▸ What you have to do: Each line in the records below, from the one that contains "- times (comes" to the one that contains "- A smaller", should be reproduced exactly, the first and last included.

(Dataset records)
[Start of section]
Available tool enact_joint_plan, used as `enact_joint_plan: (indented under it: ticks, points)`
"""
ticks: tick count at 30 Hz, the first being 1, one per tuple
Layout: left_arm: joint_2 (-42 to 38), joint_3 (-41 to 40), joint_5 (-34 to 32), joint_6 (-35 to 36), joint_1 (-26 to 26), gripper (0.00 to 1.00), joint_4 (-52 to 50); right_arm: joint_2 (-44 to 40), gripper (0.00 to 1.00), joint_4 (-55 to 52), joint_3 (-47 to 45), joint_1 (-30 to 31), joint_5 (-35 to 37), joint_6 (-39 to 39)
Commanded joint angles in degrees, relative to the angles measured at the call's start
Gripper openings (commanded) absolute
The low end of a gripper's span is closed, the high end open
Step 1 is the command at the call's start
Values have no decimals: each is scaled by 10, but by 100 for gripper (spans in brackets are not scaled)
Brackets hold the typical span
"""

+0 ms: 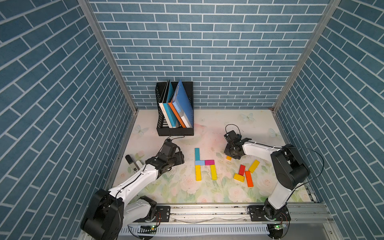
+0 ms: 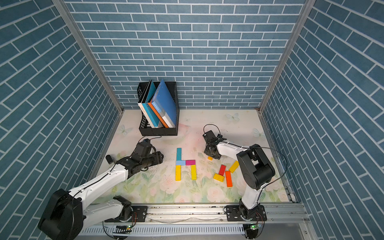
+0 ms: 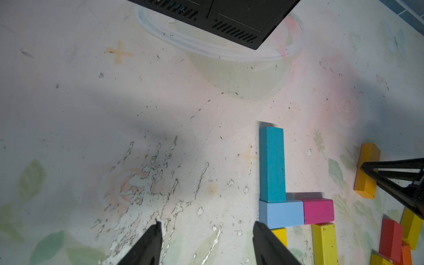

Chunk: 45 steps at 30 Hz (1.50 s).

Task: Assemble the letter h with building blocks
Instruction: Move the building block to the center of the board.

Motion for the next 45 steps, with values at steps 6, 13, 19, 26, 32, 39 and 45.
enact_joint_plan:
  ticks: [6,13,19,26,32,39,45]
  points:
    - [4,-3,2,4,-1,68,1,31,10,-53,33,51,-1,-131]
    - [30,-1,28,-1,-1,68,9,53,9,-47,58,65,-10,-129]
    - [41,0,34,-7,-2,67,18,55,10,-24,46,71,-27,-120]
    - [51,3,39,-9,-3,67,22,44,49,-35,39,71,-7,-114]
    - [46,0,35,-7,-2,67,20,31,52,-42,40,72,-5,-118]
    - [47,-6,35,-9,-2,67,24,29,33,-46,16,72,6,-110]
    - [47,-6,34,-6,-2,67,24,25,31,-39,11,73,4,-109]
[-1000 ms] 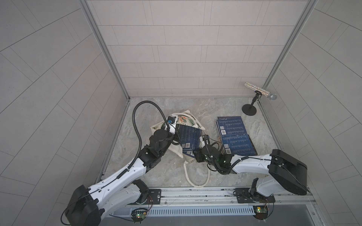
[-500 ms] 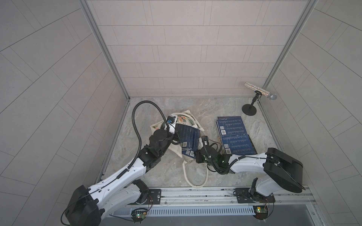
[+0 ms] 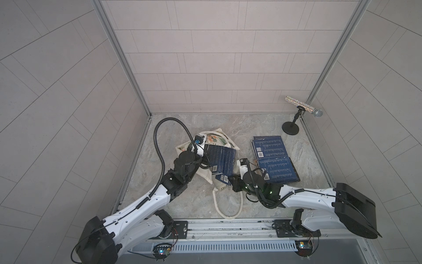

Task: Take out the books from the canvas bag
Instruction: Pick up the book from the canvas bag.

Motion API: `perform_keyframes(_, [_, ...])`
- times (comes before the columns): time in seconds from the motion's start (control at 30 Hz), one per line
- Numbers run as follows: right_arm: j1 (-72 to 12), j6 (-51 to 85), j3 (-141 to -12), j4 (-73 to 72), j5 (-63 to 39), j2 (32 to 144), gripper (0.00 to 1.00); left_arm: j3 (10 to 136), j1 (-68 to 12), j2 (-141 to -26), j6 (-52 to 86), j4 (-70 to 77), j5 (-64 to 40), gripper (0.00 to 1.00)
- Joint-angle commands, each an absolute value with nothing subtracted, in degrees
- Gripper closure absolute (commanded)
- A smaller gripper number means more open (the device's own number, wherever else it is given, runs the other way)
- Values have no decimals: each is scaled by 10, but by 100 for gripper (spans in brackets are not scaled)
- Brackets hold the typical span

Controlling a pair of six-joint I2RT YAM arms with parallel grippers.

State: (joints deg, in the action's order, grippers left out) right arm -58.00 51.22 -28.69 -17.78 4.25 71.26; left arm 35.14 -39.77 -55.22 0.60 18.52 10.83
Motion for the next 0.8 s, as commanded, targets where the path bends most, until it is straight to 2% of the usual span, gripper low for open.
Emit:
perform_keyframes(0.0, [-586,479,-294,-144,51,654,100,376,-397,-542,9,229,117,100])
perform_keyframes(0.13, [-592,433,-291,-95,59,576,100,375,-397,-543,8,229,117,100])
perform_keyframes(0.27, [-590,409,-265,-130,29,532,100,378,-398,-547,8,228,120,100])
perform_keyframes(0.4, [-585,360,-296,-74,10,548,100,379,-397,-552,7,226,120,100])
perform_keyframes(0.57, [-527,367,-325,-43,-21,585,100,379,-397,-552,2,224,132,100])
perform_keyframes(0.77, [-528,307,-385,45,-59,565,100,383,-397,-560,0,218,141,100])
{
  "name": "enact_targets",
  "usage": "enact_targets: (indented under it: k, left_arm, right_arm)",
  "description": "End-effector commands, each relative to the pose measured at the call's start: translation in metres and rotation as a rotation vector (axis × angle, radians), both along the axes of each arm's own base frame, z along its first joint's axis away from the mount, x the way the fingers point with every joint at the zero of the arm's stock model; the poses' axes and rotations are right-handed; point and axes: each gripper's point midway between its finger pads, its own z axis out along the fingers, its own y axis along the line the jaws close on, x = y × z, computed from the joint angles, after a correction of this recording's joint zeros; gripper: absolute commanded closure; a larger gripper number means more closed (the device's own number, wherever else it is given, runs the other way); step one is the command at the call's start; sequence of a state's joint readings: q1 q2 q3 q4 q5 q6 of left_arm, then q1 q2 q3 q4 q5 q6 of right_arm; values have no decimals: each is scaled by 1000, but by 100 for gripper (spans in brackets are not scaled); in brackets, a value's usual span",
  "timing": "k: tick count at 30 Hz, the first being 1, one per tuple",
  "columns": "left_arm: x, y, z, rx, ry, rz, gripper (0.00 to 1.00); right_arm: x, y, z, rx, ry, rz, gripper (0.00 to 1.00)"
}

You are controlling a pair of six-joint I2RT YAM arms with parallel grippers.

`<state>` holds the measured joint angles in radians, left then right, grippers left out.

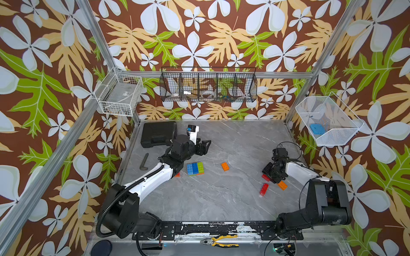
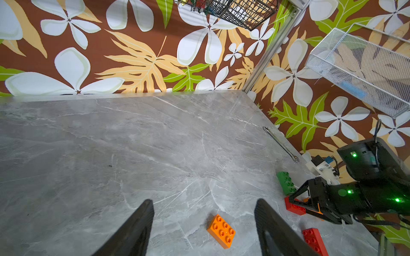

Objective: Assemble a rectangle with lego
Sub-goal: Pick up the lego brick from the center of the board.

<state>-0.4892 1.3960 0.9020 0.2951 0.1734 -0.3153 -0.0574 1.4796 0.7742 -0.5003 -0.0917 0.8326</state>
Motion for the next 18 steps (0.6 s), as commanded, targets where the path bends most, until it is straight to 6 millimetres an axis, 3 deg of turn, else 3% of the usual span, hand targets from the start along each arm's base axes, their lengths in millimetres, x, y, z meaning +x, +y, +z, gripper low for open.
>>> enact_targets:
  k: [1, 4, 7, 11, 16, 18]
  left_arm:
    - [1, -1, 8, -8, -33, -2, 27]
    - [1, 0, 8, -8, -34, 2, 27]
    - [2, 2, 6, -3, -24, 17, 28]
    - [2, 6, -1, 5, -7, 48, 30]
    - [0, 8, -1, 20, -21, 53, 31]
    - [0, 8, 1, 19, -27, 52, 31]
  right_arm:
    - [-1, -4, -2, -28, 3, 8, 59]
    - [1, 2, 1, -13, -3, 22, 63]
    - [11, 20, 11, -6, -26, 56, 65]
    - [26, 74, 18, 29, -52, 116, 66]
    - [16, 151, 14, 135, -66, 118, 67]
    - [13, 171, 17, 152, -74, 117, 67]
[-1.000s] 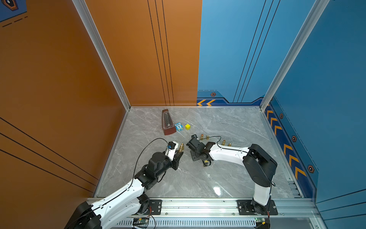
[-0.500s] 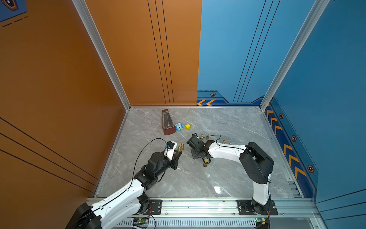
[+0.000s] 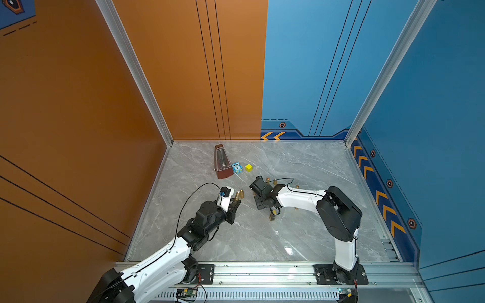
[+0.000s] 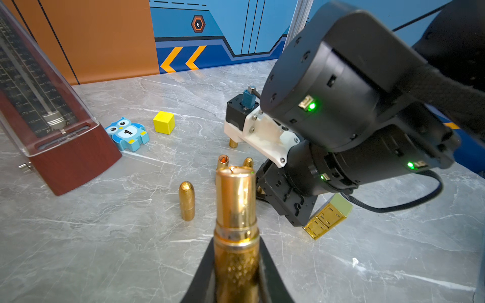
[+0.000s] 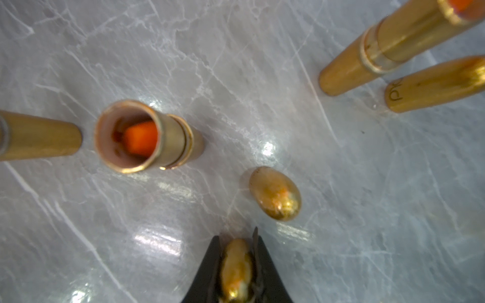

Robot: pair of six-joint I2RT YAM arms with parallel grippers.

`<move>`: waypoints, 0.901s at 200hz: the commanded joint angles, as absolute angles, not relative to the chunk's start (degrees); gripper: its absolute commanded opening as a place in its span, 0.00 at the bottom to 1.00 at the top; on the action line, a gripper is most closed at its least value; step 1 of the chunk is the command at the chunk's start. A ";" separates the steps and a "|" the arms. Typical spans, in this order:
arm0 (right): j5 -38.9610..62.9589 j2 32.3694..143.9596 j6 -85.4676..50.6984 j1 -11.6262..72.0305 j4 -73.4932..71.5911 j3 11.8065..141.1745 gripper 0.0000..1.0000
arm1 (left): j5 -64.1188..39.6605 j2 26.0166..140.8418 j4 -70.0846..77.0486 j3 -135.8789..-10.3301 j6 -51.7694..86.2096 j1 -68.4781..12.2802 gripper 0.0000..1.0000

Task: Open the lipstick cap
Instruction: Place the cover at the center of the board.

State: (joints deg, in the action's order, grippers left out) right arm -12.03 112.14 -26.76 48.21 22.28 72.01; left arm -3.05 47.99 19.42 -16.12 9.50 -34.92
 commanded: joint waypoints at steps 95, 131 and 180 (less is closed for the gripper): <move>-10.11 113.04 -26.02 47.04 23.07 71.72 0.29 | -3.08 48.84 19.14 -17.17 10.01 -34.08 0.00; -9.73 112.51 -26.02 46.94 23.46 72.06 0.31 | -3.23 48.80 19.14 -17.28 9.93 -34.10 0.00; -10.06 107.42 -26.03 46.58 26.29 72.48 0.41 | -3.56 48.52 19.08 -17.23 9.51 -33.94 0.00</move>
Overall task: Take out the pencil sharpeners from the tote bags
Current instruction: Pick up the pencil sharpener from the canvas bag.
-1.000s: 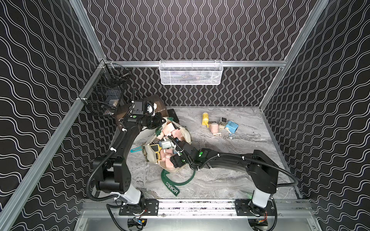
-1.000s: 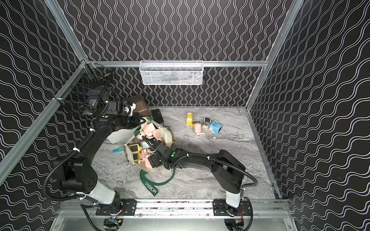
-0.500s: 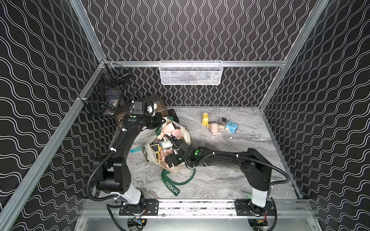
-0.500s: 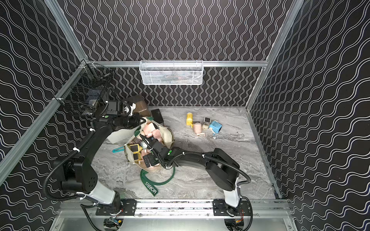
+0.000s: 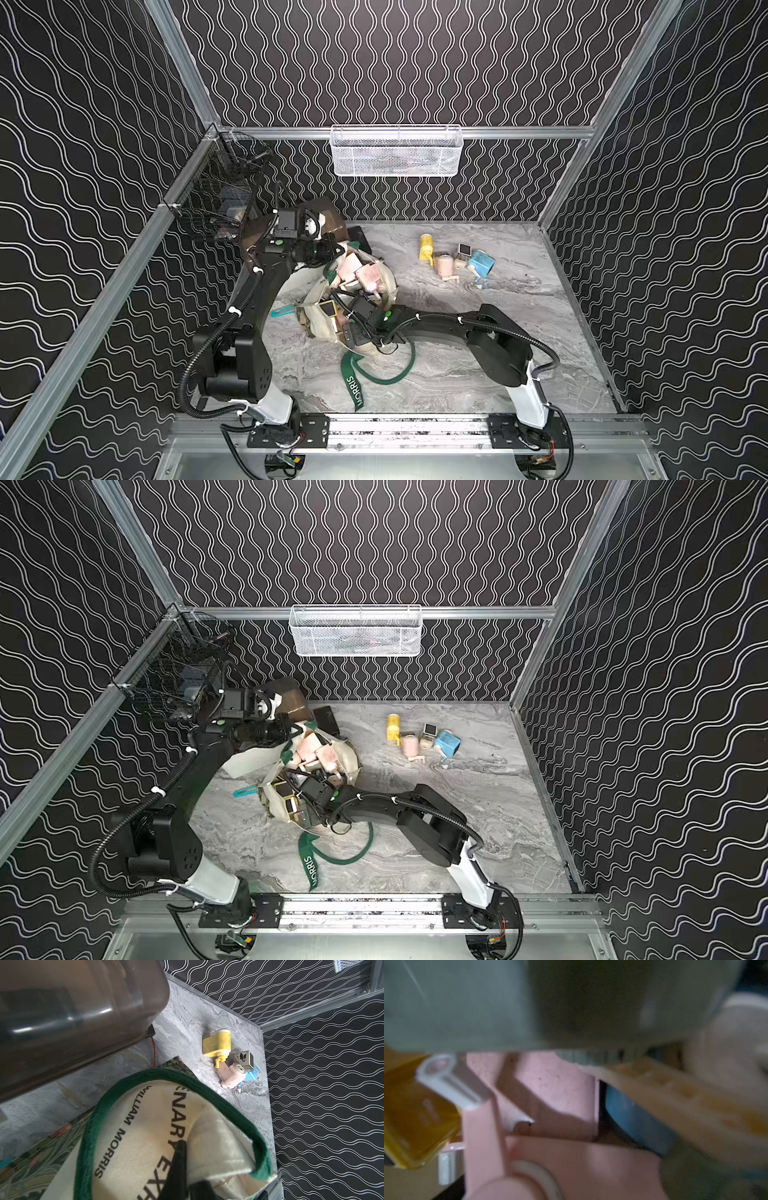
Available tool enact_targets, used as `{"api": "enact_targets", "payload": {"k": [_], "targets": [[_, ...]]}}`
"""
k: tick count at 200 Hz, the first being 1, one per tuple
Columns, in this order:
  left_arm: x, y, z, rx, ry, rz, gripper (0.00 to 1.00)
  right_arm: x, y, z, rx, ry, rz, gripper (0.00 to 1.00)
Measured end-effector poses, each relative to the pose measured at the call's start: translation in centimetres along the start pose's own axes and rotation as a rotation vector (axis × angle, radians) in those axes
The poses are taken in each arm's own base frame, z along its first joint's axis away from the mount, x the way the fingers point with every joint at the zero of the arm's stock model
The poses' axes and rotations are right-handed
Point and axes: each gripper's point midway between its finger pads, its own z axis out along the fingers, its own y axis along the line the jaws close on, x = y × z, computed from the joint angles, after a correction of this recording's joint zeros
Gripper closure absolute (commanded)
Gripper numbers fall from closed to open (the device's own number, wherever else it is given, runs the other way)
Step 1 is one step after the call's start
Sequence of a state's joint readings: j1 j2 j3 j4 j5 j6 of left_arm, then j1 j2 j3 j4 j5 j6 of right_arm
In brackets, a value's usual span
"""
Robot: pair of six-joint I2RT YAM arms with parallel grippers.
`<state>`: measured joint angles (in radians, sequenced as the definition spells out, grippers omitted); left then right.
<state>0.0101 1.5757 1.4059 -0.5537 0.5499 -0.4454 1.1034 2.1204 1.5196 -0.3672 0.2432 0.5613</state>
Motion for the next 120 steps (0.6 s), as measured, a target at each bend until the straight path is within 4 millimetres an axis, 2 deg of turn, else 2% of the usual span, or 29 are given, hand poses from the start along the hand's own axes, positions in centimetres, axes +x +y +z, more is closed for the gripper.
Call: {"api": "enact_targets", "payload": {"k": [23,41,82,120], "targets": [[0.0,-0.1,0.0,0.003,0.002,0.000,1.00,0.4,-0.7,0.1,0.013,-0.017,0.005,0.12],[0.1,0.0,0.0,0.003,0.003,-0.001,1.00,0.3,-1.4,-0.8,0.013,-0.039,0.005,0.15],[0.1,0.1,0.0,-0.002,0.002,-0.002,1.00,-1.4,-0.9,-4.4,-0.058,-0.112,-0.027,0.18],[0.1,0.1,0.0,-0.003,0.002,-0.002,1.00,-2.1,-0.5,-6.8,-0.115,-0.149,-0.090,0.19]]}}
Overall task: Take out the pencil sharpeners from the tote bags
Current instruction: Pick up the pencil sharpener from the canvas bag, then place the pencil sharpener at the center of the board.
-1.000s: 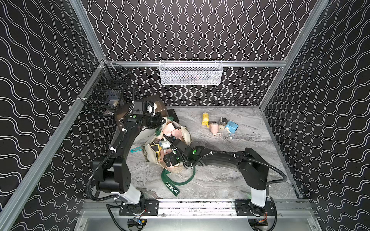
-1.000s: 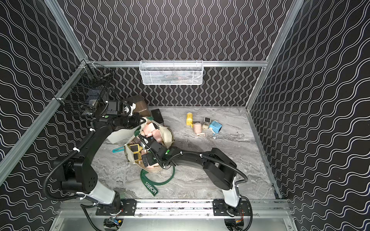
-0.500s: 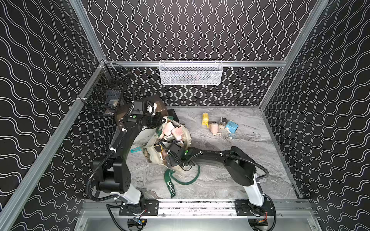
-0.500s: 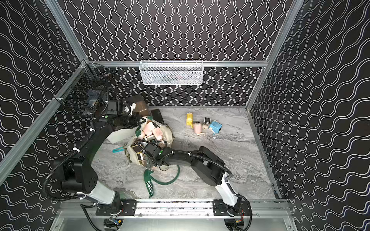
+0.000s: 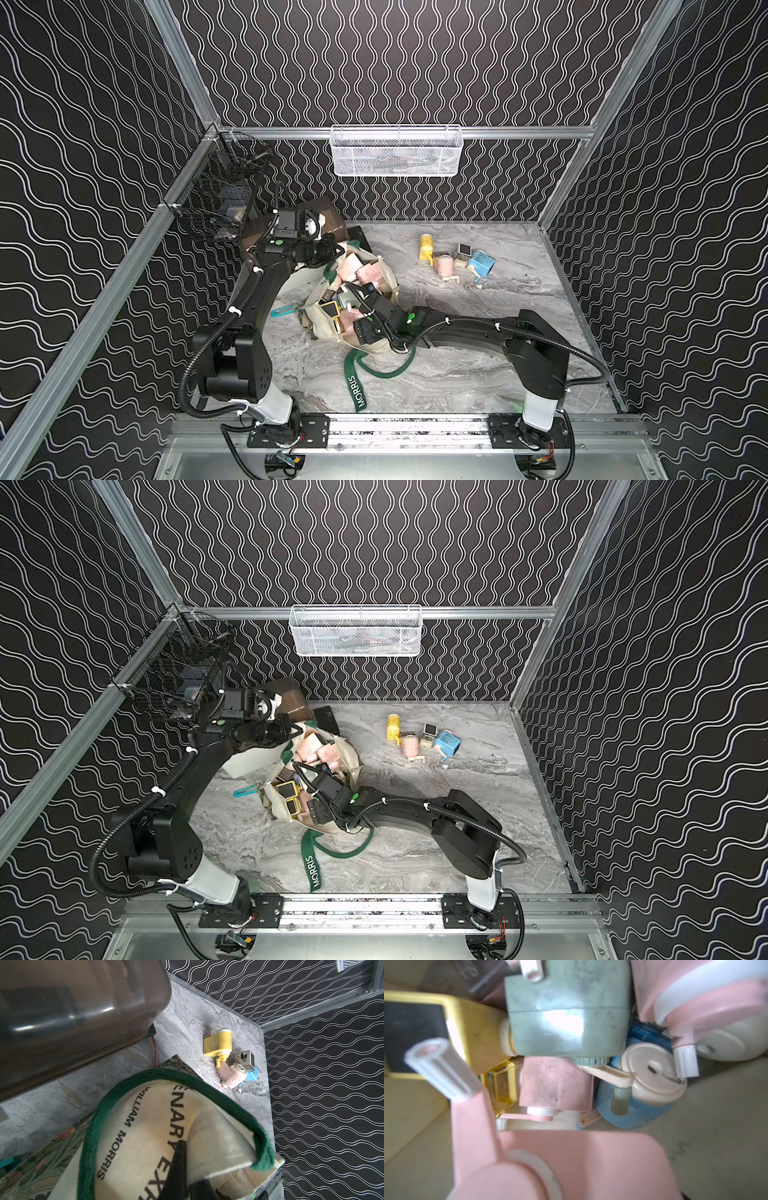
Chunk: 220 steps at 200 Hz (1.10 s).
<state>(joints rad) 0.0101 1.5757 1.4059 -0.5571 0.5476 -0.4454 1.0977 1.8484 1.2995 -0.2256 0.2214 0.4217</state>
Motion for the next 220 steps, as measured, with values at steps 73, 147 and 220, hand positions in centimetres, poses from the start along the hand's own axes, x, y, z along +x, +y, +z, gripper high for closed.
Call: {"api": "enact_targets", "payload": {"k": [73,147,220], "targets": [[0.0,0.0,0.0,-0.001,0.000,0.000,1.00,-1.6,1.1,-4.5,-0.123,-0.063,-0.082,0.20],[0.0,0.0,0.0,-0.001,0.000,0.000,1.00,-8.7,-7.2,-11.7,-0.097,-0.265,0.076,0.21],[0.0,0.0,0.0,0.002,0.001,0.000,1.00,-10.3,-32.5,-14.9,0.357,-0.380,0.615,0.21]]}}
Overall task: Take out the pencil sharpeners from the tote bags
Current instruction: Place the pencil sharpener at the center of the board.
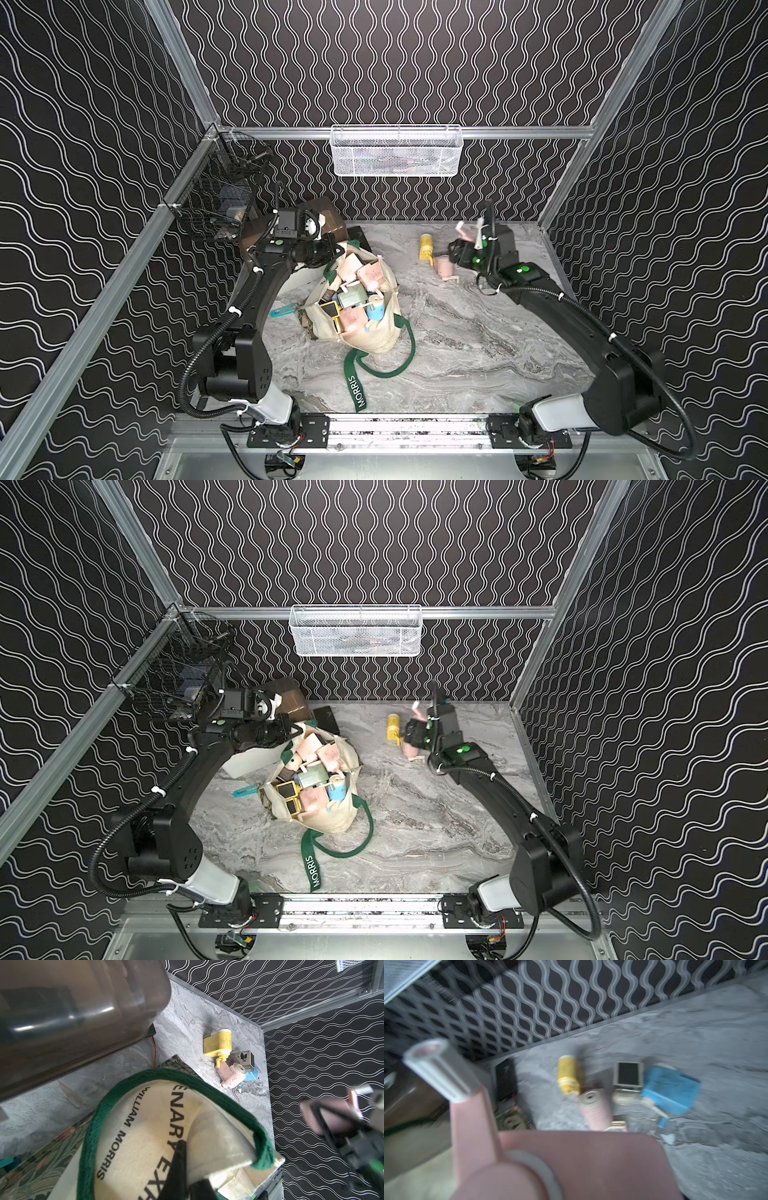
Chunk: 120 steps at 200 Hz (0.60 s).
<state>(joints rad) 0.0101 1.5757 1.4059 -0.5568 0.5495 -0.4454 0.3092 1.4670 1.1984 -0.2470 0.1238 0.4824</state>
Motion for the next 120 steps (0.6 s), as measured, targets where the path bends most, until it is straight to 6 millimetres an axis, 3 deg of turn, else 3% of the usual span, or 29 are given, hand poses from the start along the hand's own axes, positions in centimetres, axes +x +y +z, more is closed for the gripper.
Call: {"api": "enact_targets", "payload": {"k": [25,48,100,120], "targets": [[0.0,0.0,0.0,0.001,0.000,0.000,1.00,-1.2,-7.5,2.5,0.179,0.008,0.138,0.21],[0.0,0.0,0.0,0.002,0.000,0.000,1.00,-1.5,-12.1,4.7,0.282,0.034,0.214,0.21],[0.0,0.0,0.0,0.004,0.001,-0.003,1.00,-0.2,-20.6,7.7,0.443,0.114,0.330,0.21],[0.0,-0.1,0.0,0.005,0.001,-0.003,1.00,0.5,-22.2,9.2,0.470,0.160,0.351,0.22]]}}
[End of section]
▸ Task response:
- times (comes before the columns): time in seconds from the motion's start (control at 30 Hz), one per line
- Numbers run as follows: right_arm: j1 (-72 to 12), j6 (-51 to 85), j3 (-141 to -12), j4 (-73 to 72), j5 (-63 to 39), j2 (32 to 144), gripper (0.00 to 1.00); left_arm: j3 (10 to 136), j1 (-68 to 12), j2 (-141 to -26), j6 (-52 to 86), j4 (-70 to 77), j5 (-64 to 40), gripper (0.00 to 1.00)
- Joint-angle commands, each an absolute value with nothing subtracted, in degrees
- Gripper closure absolute (commanded)
- A smaller gripper number means more open (the device's own number, wherever else it is given, runs the other way)

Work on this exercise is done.